Sono ormai passati dieci anni dalla tragedia della Costa Concordia, naufragata il 10 gennaio 2011 di fronte all’isola del Giglio, provocando 32 vittime. Il comandante della nave, Francesco Schettino, torna a parlare dell’incidente, affermando di non aver mai dimenticato le persone che persero la vita quel giorno. Condannato a 16 anni di carcere per omicidio plurimo, naufragio colposo, lesioni colpose plurime, abbandono della nave e false comunicazione, Schettino continua però a sentirsi il “capro espiatorio” di quella vicenda. Da oltre quattro anni e mezzo è detenuto nel nuovo complesso del carcere di Rebibbia, dove segue regolarmente corsi universitari in legge e giornalismo. A maggio 2022 il comandante potrà chiedere misure alternative a quella detentiva, avendo scontato un terzo della pena.
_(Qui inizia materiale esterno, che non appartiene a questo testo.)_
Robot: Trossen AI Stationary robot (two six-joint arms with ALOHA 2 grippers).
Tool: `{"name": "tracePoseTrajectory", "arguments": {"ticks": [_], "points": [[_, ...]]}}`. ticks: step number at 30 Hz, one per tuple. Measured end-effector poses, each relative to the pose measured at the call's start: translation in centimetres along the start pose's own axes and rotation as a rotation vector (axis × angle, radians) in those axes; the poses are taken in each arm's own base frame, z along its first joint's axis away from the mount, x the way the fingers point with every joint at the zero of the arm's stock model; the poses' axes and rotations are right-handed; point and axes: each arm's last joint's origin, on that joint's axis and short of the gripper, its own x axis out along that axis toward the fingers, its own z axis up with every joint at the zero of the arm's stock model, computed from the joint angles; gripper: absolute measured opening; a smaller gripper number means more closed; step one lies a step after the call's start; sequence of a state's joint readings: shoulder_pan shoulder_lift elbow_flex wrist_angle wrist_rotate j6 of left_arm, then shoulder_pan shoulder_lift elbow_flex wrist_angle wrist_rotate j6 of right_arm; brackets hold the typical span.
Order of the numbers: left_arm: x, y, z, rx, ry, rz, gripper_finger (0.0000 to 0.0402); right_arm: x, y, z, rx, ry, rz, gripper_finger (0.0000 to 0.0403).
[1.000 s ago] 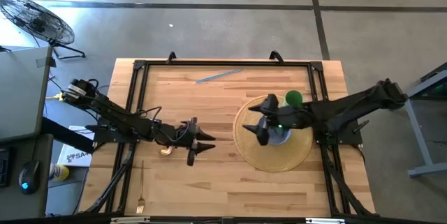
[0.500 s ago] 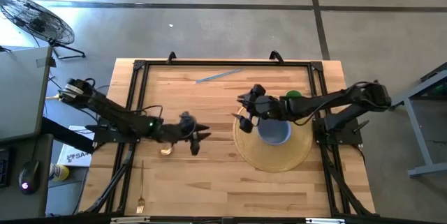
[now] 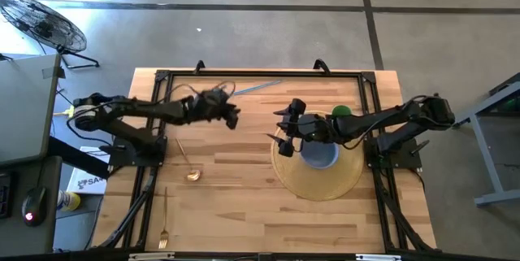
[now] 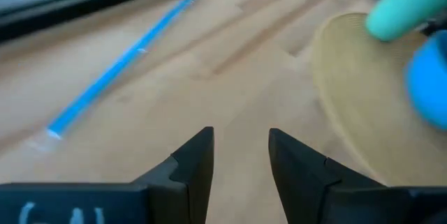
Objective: Pick & Place Utensil
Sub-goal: Put the blue straw into the green cup
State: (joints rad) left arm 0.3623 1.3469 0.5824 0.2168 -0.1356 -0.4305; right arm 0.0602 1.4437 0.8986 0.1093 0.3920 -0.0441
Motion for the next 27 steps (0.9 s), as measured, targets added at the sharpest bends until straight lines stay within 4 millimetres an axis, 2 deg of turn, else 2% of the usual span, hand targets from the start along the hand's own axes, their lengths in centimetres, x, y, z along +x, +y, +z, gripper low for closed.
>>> {"name": "tracePoseTrajectory", "arguments": {"ticks": [5, 9, 15, 18, 23, 27], "points": [[1.8, 4.3, 1.3, 0.058, 0.037, 0.0, 0.0136, 0.0, 0.0, 0.2, -0.01, -0.017, 0.009, 0.0364], [3.7, 6.6, 2.3, 0.125, 0.074, 0.006, 0.0136, 0.3, 0.2, 0.0, -0.012, -0.013, 0.019, 0.0364], [7.4, 7.8, 2.3, 0.268, 0.176, 0.002, 0.0136, 1.7, 0.8, -1.2, -0.006, 0.041, 0.037, 0.0364], [8.6, 8.5, 2.5, 0.276, 0.244, 0.027, 0.0135, 2.4, 1.2, -1.9, -0.01, 0.069, 0.041, 0.0364], [9.3, 9.8, 3.0, 0.263, 0.26, 0.118, 0.0117, 3.3, 1.6, -2.7, -0.018, 0.089, 0.044, 0.0364], [9.3, 9.9, 3.3, 0.257, 0.246, 0.113, 0.0093, 3.6, 1.7, -2.9, -0.02, 0.089, 0.056, 0.0364]]}}
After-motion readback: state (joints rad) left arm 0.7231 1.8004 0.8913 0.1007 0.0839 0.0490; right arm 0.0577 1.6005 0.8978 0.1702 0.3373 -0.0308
Il comandante, quindi, cerca di costruirsi un futuro fuori dal carcere. Nel frattempo, continua a sostenere di essere il volto di un errore organizzativo, un imputato di un processo mediatico cominciato ancora prima ancora di quello giudiziario. In carcere è un detenuto modello e benvoluto – stando alle parole del cappellano di Rebibbia – ed aspetta con ansia le visite della figlia Rossella, avvenute sempre più di rado a causa della pandemia. La ragazza è sempre rimasta dalla parte del padre ed è la prima a sostenere che esistano altri responsabili che hanno lasciato Schettino da solo quando invece avrebbero dovuto prendere importanti decisioni.
Oltre che a 16 anni di carcere, Schettino è stato condannato a pagare un risarcimento di 1,5 milioni al Ministero dell’Ambiente – insieme a Costa Crociere – di 1 milione alla Presidenza del Consiglio, di 500.000 euro ai Ministeri della Difesa, delle Infrastrutture, dell’Interno e per la Protezione civile. Infine ha dovuto risarcire anche il Comune del Giglio, per una cifra pari a 300.000 euro.